◆ DESCRIPTION OF THE TASK: Could you give back the whole listing exactly as written?

◆ INFORMATION SUPPLIED:
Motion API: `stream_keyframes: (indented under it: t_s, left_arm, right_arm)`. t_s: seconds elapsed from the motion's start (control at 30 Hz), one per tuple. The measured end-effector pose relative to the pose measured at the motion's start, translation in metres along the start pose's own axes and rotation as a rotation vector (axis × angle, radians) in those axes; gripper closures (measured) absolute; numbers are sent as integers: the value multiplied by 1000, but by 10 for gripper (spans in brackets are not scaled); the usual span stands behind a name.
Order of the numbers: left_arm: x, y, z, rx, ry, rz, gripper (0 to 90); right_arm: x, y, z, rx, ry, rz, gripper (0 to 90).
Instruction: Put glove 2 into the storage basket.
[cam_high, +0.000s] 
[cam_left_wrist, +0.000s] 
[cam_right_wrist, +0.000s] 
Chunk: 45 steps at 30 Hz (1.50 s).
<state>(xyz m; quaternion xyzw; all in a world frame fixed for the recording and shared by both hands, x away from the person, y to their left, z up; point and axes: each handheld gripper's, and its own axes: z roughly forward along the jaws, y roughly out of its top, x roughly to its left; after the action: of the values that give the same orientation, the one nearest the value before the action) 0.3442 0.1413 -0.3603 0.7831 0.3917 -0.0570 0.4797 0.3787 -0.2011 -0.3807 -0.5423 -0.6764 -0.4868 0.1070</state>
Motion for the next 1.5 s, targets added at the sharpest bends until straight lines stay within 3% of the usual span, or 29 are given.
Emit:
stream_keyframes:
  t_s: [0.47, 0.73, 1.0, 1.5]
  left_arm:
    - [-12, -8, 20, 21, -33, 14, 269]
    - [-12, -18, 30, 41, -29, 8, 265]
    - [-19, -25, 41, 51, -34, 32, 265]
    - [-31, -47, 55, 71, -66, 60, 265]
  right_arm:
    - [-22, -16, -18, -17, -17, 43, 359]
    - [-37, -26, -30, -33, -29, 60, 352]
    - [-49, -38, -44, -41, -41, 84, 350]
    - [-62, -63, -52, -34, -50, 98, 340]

◆ YOUR SOLUTION:
Motion API: `stream_keyframes: (indented under it: t_s, left_arm, right_arm)`. t_s: seconds elapsed from the motion's start (control at 30 Hz), one per tuple. The measured end-effector pose relative to the pose measured at the motion's start, translation in metres along the start pose's own axes and rotation as a rotation vector (axis × angle, radians) in those axes; gripper closures (measured) absolute; numbers are sent as integers: the value multiplied by 1000, but by 10 for gripper (spans in brackets are not scaled); the usual span stands behind a name.
Order of the numbers: left_arm: x, y, z, rx, ry, rz, gripper (0 to 90); right_arm: x, y, z, rx, ry, rz, gripper (0 to 90).
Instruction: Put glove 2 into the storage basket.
[cam_high, +0.000s] 
[cam_left_wrist, +0.000s] 
[cam_right_wrist, +0.000s] 
Chunk: 45 steps at 30 Hz (1.50 s).
<state>(xyz m; quaternion xyzw; all in a world frame fixed for the recording and shared by both hands, x away from the person, y to their left, z up; point and axes: each handheld gripper's, and its own axes: z roughly forward along the jaws, y roughly out of its top, x roughly to its left; after the action: of the values that give the same orientation, the one nearest the value before the action) 0.3442 0.1413 -0.3603 0.7831 0.3917 -0.0570 0.4797 0.3787 -0.2011 -0.3807 -0.5423 -0.6764 -0.4868 0.1070</state>
Motion for the next 1.5 s, targets added at the sharpest bends until straight lines stay within 3% of the usual span, or 29 are given.
Emit:
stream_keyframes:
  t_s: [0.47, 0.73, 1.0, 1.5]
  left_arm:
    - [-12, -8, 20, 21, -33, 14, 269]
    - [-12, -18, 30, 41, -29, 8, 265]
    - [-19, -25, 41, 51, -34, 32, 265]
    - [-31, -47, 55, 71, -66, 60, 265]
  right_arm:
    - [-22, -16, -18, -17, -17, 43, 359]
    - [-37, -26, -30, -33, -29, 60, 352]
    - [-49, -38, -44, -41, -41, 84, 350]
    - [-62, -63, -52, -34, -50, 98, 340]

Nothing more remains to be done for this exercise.